■ Work instruction:
Retype each line of the material below word for word; pictures stay out.

■ Source material:
★ ★ ★ ★
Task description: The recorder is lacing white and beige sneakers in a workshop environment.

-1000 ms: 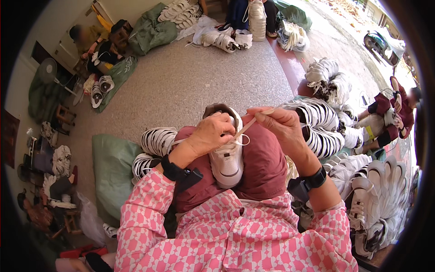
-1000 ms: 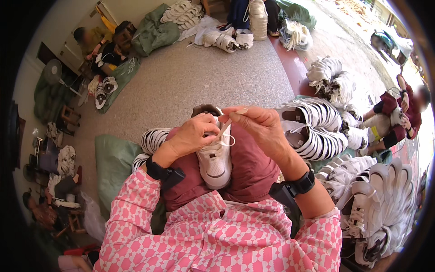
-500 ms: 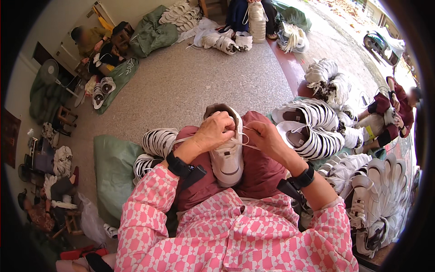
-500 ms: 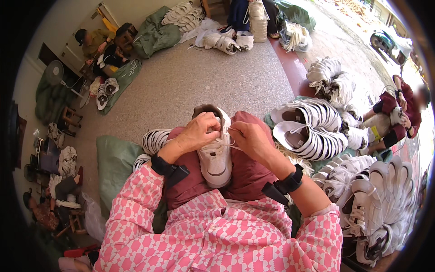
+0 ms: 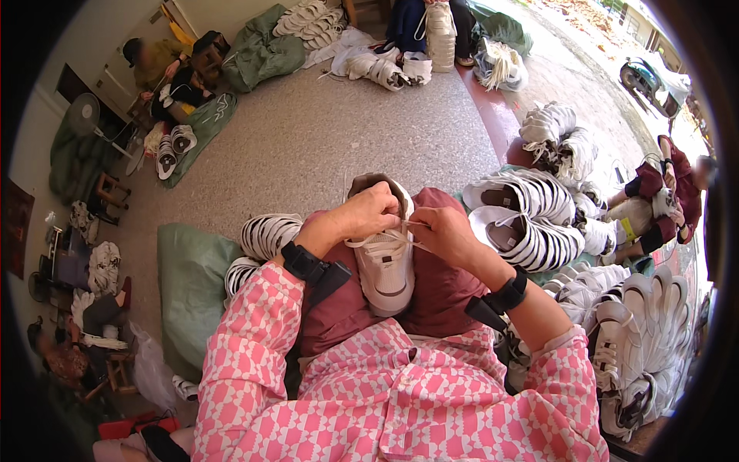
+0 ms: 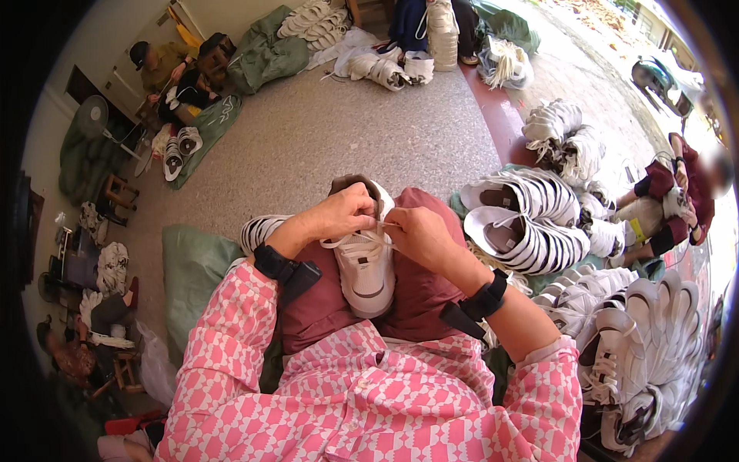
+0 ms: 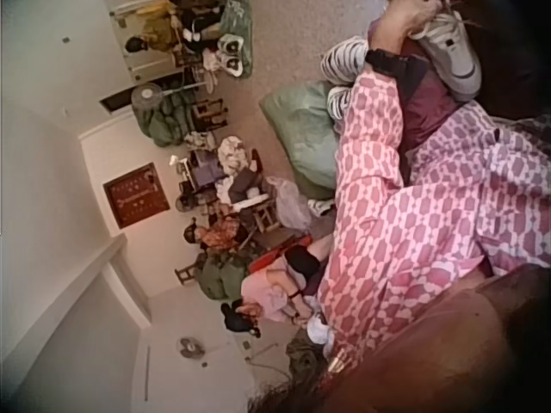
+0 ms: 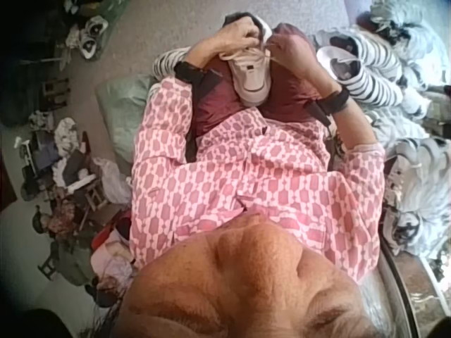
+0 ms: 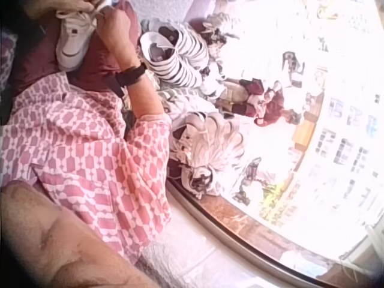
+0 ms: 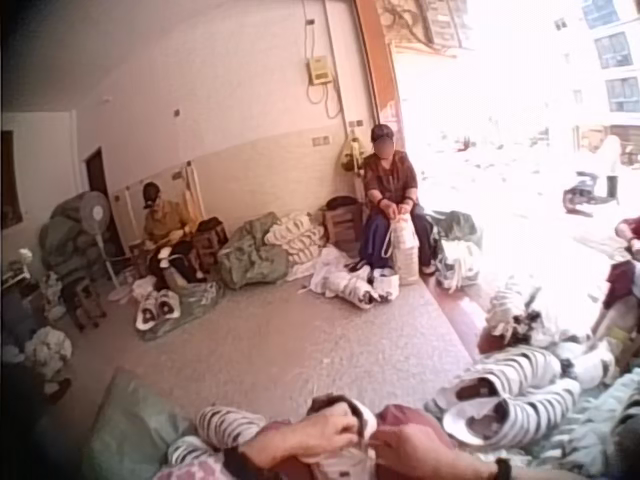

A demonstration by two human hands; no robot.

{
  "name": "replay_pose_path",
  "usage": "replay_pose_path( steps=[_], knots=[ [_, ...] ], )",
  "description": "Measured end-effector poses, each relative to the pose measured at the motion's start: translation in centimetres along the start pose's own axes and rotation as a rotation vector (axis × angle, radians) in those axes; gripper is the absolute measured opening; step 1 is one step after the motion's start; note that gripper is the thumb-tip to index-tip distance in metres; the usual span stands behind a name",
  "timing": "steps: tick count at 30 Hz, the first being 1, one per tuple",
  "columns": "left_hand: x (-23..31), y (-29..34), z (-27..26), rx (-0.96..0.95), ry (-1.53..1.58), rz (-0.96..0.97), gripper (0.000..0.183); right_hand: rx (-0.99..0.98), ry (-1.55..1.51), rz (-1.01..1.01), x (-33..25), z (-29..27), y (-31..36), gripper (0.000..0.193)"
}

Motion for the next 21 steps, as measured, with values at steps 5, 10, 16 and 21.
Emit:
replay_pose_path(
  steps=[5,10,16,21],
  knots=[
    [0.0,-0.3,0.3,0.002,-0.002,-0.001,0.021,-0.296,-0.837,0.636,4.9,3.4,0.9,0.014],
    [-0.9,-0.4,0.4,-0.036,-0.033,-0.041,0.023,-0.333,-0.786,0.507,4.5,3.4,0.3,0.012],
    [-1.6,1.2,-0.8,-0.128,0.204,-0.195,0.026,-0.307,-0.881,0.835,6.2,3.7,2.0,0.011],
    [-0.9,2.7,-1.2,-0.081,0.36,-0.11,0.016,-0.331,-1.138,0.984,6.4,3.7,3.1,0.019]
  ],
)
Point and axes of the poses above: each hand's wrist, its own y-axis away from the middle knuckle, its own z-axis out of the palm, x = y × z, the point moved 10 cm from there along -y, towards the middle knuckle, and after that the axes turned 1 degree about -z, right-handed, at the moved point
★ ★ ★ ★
■ Task output:
Task description: The recorder is lacing white and beige sneakers in a workshop environment.

-1000 ms: 
-1000 ms: 
-500 ms: 
-500 ms: 
+0 ms: 
+0 ms: 
+0 ms: 
+0 ms: 
+0 ms: 
+0 ms: 

A demonstration by two human hands; no robot.

{
  "name": "replay_pose_path",
  "usage": "replay_pose_path( steps=[_], knots=[ [_, ...] ], )",
  "description": "Measured end-effector poses, each relative to the pose measured at the motion's start: translation in centimetres along the start pose's own axes and rotation as a rotation vector (axis × angle, radians) in those axes; gripper is the absolute measured opening; step 1 is one step after the motion's start; note that gripper is the thumb-tip to index-tip distance in metres; the usual span stands behind a name",
  "timing": "steps: tick count at 30 Hz, the first being 1, one per tuple",
  "columns": "left_hand: x (-23..31), y (-29..34), z (-27..26), rx (-0.96..0.95), ry (-1.53..1.58), rz (-0.96..0.97), gripper (0.000..0.183); right_hand: rx (-0.99..0.98), ry (-1.55..1.51), rz (-1.01..1.01), x (-33..25), z (-29..27), y (-31..36), gripper (0.000..0.193)"
}

Motion for the next 21 steps, as measured, with values at steps 5, 10, 16 and 21.
Emit:
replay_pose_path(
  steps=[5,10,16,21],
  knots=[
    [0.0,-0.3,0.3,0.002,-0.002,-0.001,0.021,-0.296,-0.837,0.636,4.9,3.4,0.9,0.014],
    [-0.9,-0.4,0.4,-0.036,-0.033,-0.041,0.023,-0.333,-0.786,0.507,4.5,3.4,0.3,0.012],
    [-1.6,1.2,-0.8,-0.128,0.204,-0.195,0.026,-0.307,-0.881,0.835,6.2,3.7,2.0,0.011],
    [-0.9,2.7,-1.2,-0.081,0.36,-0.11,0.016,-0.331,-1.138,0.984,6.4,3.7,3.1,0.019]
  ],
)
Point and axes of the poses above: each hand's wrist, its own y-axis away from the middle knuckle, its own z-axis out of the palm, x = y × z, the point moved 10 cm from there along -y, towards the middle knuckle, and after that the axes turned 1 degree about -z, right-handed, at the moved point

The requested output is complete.